De vergoeding van buitengerechtelijke kosten komt toe aan [naam eiser] .
Deze schadeposten worden vermeerderd met de wettelijke rente bedoeld in artikel 6:119 BW, zoals gevorderd.
Van die schadeposten is telkens 60% toewijsbaar ten laste van Zandkreek.

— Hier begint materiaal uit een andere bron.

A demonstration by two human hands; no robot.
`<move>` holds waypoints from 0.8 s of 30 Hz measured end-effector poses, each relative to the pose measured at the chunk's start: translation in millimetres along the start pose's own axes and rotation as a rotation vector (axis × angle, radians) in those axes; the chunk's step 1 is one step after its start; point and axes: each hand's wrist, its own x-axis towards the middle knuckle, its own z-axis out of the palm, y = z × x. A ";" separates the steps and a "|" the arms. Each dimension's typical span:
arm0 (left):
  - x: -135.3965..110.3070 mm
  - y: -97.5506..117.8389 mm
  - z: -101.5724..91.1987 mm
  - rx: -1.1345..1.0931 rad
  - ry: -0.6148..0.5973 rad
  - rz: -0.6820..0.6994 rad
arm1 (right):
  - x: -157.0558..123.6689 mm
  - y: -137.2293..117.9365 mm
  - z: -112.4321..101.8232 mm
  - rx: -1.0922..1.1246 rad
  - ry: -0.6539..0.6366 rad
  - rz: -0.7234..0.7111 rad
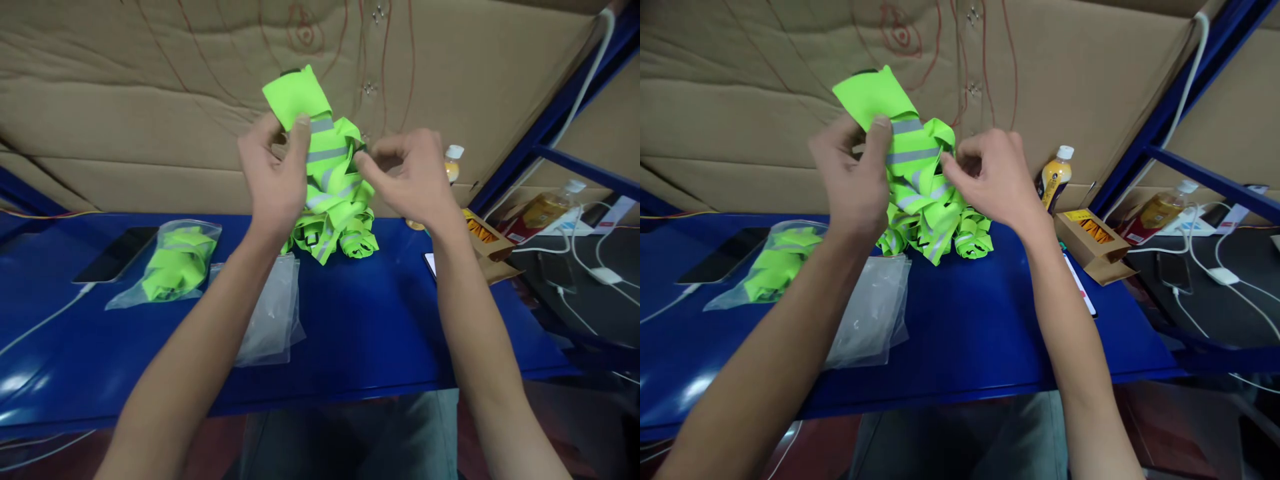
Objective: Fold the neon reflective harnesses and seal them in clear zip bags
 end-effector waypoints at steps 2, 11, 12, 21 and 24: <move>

Dat leidt tot de volgende toewijsbare bedragen:
aan [naam eiser] :
60% van €
26.519,10, derhalve €
15.911,46
60% van € 44.739,70, derhalve
€ 26.843,82
deze bedragen tezamen €
42.755,28
te vermeerderen met de wettelijke rente bedoeld in artikel 6:119 BW te berekenen vanaf de datum van de aanvaring, 4 maart 2015;
60% van € 3.596,80, derhalve € 2.158,08,
te vermeerderen met de wettelijke rente bedoeld in artikel 6:119 BW te berekenen vanaf de datum van de dagvaarding, 3 maart 2017;
en aan Helvetia:
60 % van €
238.671,90, derhalve €
143.203,14
60% van € 30.000,-, derhalve
€ 18.000,00
deze bedragen tezamen €
161.203,14
te vermeerderen met de wettelijke rente bedoeld in artikel 6:119 BW te berekenen vanaf de datum van de aanvaring, 4 maart 2015;
60 % van € 16.341,60, derhalve € 9.804,96,
te vermeerderen met de wettelijke rente bedoeld in artikel 6:119 BW te berekenen vanaf de desbetreffende factuurdata.
3.3.
herstelt het dictum van het op 1 april 2020 gewezen eindvonnis in dier voege dat dit komt te luiden als volgt, waarbij de herstellingen dik zijn gedrukt:
3. De beslissing
De rechtbank
3.1
in conventie:
3.1.1.
veroordeelt Zandkreek om aan [naam eiser] te betalen:
een bedrag van €
42.755,28, te vermeerderen met de wettelijke rente bedoeld in artikel 6:119 BW te berekenen vanaf 4 maart 2015 tot aan de dag van algehele voldoening;
3.1.2.
veroordeelt Zandkreek om aan Helvetia te betalen:
een bedrag van €
161.203,14, te vermeerderen met de wettelijke rente bedoeld in artikel 6:119 BW te berekenen vanaf 4 maart 2015 tot aan de dag van algehele voldoening;
3.1.3.
veroordeelt Zandkreek om aan Helvetia te betalen:
een bedrag van € 9.804,96, te vermeerderen met de wettelijke rente bedoeld in artikel 6:119 BW te berekenen vanaf de desbetreffende factuurdata tot aan de dag van algehele voldoening;
3.1.4.
veroordeelt Zandkreek om aan [naam eiser] te betalen:
een bedrag van € 2.158,08, te vermeerderen met de wettelijke rente bedoeld in artikel 6:119 BW te berekenen vanaf 3 maart 2017 tot aan de dag van algehele voldoening;
3.1.5.
verklaart dit vonnis tot zover uitvoerbaar bij voorraad;
3.1.6.
wijst af het meer of ander gevorderde;
3.2.
in reconventie:
3.2.1.
veroordeelt [naam verweerder] om aan Zandkreek te betalen:
een bedrag van € 11.445,80 , te vermeerderen met de wettelijke rente bedoeld in artikel 6:119 BW te berekenen vanaf 4 maart 2015 tot aan de dag van algehele voldoening; en
een bedrag van € 4.645,96 te vermeerderen met de wettelijke rente bedoeld in artikel 6:119 BW te berekenen vanaf 1 april 2015 tot aan de dag van algehele voldoening; en
een bedrag van € 2.400,00 , te vermeerderen met de wettelijke rente bedoeld in artikel 6:119 BW te berekenen vanaf 14 juli 2017 tot aan de dag van algehele voldoening;
3.2.2.
verklaart dit vonnis tot zover uitvoerbaar bij voorraad;
3.2.3.
wijst af het meer of ander gevorderde;
3.3.
in conventie en in reconventie:
3.3.1.
compenseert de proceskosten zodat ieder van partijen haar eigen kosten draagt.
3.4.
bepaalt dat deze verbeteringen onder de vermelding van de datum 1 juli 2020 worden vermeld op de minuut van het vonnis van 1 april 2020,
3.5.
gelast ieder van partijen, voor zover zij dit niet reeds heeft gedaan, de ontvangen grosse dan wel het ontvangen afschrift van het vonnis van 1 april 2020 na ontvangst van dit herstelvonnis aan de griffie van de rechtbank te retourneren.
Dit vonnis is gewezen door mr. W.P. Sprenger en ondertekend en op 1 juli 2020 in het openbaar uitgesproken door de rolrechter mr. C. Bouwman.